### Information provided
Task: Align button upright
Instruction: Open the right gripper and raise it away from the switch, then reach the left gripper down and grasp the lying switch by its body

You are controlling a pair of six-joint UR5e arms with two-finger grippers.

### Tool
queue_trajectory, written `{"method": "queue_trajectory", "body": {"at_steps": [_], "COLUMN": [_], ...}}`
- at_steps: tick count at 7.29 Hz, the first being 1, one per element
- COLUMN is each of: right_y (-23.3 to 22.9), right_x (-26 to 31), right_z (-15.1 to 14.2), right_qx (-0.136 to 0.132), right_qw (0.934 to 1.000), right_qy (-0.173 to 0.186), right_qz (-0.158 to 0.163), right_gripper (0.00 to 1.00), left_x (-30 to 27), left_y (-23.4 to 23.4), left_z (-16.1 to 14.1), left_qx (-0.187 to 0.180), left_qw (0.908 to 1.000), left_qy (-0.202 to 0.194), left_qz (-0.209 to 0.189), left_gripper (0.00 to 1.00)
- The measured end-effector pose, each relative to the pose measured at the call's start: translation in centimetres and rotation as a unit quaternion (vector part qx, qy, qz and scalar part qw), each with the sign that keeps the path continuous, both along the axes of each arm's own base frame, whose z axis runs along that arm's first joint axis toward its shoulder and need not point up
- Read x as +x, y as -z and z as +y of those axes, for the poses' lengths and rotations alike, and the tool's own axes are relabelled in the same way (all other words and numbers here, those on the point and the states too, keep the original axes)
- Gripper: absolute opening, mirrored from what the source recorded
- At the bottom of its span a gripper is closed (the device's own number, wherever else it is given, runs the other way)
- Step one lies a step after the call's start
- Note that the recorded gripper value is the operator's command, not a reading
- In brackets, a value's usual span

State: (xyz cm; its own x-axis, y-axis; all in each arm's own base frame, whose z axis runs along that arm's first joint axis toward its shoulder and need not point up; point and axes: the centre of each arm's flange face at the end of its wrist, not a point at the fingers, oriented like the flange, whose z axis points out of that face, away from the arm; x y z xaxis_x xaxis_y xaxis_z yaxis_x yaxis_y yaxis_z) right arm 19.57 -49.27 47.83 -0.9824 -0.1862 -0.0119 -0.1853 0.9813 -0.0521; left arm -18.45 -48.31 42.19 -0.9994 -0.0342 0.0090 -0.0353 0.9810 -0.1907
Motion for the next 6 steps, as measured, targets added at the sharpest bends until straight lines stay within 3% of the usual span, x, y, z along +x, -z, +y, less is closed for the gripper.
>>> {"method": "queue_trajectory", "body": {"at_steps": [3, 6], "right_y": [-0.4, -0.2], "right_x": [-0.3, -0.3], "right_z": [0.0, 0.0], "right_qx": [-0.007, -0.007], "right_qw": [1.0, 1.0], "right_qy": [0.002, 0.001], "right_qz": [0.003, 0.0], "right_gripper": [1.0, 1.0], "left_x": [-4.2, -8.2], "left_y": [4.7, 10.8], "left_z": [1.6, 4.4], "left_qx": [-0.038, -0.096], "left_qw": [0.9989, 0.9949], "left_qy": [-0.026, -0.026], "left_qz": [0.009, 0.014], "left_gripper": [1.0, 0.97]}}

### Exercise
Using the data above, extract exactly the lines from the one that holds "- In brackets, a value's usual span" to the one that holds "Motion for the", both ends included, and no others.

### Answer to the problem
- In brackets, a value's usual span

State: (xyz cm; its own x-axis, y-axis; all in each arm's own base frame, whose z axis runs along that arm's first joint axis toward its shoulder and need not point up; point and axes: the centre of each arm's flange face at the end of its wrist, not a point at the fingers, oriented like the flange, whose z axis points out of that face, away from the arm; x y z xaxis_x xaxis_y xaxis_z yaxis_x yaxis_y yaxis_z) right arm 19.57 -49.27 47.83 -0.9824 -0.1862 -0.0119 -0.1853 0.9813 -0.0521; left arm -18.45 -48.31 42.19 -0.9994 -0.0342 0.0090 -0.0353 0.9810 -0.1907
Motion for the next 6 steps, as measured, targets added at the sharpest bends until straight lines stay within 3% of the usual span, x, y, z along +x, -z, +y, less is closed for the gripper.

No more output is expected here.